Benchmarks/ViP-Bench
ViP-Bench

A benchmark for evaluating multimodal models' region-specific understanding using arbitrary visual prompts across six reasoning capabilities including recognition, OCR, and mathematical reasoning.

Image
312 stars
27 votes
561 views
27 Apr 2024

Overall model performance on the ViP-Bench benchmark using arbitrary, human-drawn visual prompts (e.g., arrows, circles, scribbles). The score is the average of GPT-4 judge scores across six capabilities: Recognition, OCR, Knowledge, Math, Relationship Reasoning, and Language Generation. This metric reflects real-world applicability.

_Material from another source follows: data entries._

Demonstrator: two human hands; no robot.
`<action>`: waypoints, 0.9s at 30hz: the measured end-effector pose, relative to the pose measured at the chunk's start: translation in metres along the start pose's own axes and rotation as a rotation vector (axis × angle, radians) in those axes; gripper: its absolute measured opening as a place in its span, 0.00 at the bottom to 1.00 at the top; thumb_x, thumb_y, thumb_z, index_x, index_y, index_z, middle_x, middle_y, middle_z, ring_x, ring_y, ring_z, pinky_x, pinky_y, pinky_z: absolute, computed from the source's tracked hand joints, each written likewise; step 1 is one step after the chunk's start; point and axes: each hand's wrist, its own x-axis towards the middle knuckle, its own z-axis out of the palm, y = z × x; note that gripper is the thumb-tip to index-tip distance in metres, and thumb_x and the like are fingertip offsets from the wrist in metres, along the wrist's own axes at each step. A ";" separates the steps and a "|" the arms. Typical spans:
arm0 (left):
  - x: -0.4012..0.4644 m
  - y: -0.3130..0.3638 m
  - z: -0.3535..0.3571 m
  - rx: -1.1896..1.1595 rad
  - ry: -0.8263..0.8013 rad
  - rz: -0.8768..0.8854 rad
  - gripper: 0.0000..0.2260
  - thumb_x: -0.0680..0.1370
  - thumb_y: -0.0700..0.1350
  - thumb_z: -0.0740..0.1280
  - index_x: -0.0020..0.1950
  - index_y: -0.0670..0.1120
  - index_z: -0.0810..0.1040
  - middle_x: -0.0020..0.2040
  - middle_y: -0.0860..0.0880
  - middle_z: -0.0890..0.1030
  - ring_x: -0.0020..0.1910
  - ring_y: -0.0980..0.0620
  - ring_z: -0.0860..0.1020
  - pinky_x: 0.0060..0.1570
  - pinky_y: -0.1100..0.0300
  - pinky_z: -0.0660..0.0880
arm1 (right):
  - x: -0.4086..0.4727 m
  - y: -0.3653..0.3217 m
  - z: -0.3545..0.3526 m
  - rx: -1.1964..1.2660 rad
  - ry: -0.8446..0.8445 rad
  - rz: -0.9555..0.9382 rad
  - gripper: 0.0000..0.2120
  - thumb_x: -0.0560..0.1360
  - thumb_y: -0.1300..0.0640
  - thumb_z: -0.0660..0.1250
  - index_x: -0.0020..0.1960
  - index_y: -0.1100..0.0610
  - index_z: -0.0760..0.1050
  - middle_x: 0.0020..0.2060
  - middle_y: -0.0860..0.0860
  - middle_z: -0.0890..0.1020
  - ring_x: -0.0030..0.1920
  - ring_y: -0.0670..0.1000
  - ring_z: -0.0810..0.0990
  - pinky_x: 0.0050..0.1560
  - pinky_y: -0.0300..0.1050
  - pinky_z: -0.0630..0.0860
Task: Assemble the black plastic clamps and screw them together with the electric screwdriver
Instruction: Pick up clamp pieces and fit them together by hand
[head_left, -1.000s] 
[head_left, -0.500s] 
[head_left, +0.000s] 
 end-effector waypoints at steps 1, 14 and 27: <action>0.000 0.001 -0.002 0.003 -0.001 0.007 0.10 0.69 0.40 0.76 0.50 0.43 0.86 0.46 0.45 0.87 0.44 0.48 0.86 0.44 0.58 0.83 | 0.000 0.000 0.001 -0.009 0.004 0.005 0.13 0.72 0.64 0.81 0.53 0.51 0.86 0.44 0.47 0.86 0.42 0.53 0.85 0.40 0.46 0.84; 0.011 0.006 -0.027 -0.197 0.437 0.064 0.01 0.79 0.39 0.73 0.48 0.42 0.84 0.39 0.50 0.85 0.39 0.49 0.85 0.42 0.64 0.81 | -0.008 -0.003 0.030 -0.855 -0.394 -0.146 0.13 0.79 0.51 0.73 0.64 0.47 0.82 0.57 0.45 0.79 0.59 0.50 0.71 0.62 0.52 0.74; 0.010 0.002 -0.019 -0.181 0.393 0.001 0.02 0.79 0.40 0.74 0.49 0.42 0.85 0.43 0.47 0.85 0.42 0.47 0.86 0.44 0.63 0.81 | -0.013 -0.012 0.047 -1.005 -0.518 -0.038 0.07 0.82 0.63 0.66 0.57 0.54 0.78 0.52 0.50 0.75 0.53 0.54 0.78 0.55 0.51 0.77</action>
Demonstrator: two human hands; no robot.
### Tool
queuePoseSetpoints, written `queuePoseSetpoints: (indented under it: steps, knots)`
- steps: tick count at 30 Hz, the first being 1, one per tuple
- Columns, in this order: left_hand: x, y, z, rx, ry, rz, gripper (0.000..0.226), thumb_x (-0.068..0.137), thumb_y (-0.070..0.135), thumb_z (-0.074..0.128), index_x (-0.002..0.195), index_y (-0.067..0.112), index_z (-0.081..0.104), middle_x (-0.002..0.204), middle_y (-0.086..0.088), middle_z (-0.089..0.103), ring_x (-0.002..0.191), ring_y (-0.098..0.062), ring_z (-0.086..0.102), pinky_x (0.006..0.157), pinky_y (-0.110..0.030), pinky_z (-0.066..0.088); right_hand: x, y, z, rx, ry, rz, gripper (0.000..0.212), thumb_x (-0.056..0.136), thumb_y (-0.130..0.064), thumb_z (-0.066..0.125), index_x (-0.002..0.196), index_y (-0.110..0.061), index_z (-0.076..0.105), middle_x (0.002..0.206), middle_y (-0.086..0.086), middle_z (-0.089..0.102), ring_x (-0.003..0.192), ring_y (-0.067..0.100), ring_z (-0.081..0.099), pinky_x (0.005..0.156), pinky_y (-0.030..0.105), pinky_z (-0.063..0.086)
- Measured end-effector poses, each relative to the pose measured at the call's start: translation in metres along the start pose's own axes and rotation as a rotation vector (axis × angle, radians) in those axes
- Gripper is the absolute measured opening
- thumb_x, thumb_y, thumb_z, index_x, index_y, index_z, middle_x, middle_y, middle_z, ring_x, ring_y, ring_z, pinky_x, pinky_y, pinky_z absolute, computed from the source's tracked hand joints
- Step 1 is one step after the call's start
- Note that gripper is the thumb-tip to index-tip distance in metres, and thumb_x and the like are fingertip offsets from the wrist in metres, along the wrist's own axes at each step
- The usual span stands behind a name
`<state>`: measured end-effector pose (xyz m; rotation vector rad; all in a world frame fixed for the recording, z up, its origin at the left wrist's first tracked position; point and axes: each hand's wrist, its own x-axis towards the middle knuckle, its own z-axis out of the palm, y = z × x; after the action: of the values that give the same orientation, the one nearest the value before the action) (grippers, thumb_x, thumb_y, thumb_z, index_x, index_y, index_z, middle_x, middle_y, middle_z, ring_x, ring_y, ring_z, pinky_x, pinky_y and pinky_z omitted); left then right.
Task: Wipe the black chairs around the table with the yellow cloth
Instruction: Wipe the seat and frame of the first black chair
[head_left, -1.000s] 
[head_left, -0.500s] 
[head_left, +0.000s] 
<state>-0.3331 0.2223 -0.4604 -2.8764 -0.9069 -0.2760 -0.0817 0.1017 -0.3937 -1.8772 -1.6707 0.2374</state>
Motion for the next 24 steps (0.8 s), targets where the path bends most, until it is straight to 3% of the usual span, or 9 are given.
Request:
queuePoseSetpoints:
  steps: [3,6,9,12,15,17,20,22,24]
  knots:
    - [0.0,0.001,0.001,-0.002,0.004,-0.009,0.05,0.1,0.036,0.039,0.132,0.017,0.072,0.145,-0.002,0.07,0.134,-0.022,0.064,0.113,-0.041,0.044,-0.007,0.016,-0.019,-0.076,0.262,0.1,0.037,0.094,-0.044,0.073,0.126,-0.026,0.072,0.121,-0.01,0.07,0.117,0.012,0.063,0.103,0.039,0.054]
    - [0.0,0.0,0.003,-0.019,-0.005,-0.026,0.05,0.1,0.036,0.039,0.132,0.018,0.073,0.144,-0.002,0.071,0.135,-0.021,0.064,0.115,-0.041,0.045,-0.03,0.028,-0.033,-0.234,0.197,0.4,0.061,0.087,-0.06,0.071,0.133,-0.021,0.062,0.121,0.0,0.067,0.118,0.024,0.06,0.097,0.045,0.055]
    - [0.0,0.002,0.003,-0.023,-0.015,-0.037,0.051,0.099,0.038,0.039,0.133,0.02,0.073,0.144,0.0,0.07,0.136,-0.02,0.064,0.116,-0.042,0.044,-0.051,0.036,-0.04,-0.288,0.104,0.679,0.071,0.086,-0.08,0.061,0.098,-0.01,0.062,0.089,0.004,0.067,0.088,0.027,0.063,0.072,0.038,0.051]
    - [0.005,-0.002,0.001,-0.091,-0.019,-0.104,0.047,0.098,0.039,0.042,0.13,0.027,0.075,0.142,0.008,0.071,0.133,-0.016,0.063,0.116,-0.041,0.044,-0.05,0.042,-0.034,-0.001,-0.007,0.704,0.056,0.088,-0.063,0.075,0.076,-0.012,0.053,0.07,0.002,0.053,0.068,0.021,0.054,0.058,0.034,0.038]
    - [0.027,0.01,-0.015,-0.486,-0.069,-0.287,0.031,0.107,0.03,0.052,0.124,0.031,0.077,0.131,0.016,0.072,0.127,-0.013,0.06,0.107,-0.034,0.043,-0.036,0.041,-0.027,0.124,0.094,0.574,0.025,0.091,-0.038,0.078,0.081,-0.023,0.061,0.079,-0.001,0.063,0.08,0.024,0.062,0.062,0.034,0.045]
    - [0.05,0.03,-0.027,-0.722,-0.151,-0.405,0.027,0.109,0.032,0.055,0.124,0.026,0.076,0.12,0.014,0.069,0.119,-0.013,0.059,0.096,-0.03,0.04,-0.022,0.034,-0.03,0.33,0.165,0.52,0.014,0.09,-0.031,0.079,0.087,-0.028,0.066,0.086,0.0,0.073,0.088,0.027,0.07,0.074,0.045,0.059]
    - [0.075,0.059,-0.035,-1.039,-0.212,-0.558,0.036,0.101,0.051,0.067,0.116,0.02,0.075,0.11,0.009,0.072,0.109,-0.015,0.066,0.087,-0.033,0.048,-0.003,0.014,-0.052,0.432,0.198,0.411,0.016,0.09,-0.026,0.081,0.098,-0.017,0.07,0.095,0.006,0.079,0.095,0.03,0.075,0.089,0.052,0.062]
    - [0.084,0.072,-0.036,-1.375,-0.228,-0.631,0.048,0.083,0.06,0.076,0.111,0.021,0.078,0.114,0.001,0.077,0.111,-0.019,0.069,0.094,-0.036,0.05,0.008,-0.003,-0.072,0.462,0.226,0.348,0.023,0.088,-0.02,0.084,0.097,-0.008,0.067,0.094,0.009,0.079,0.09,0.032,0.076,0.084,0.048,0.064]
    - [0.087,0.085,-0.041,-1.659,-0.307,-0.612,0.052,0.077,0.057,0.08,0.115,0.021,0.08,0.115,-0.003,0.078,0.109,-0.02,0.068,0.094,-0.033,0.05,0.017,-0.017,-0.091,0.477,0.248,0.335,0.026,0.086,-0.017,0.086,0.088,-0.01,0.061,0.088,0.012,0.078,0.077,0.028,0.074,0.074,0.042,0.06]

Figure showing ViP-LLaVA architecture with visual prompts overlaid on images and text prompts for multimodal understanding

Overview

ViP-Bench is a comprehensive benchmark for evaluating large multimodal models' ability to understand arbitrary visual prompts in images. The benchmark tests region-specific comprehension across six key dimensions: recognition, OCR (optical character recognition), knowledge, math, relationship reasoning, and language generation. Unlike existing benchmarks that rely on textual coordinates or fixed geometric shapes, ViP-Bench evaluates models' understanding of diverse visual cues such as arrows, circles, scribbles, masks, and free-form drawings directly overlaid onto images.

Key Specifications

ViP-Bench contains 303 unique image-question pairs collected from MM-Vet, MMBench, and Visual Genome datasets. The benchmark includes both synthesized visual prompts (tight bounding boxes) and human-drawn prompts (arrows, circles, scribbles, etc.) to test different levels of complexity.

Evaluation Dimensions:

  • Recognition (Rec): 240 examples requiring object identification within prompted regions
  • OCR: 89 examples testing text extraction from marked areas
  • Knowledge (Know): 59 examples requiring world knowledge about prompted regions
  • Math: 31 examples involving mathematical operations on visual information
  • Relationship (Rel): 28 examples testing understanding between multiple prompted objects
  • Language Generation (Lang): 16 examples requiring descriptive text generation

The benchmark uses GPT-4 as an automated judge, scoring free-form responses on a 0-1 scale with 0.1 increments based on ground truth annotations.

Data Examples

Example 1: Relationship Reasoning

Image: Group photo with three objects marked by red, blue, and green mask contours
Question: "Between Object 1: the object within the red mask contour, Object 2: the object within the blue mask contour, and Object 3: the object within the green mask contour, which one has something on top of it?"
Ground Truth: "Object 2"

Example 2: Recognition with Scribble

Image: Plate of food with yellow scribble marking
Question: "What does the step marked with the yellow scribble suggest?"
Ground Truth: "identify your audience"

Significance

ViP-Bench addresses a critical gap in multimodal evaluation by focusing on region-specific understanding with arbitrary visual prompts that mirror natural human interaction. Current large vision-language models primarily handle whole-image understanding, but struggle with precise region-level comprehension using intuitive visual cues. The benchmark reveals significant limitations in existing models - even GPT-4V achieves only 59.9-60.7% overall performance, highlighting substantial room for improvement.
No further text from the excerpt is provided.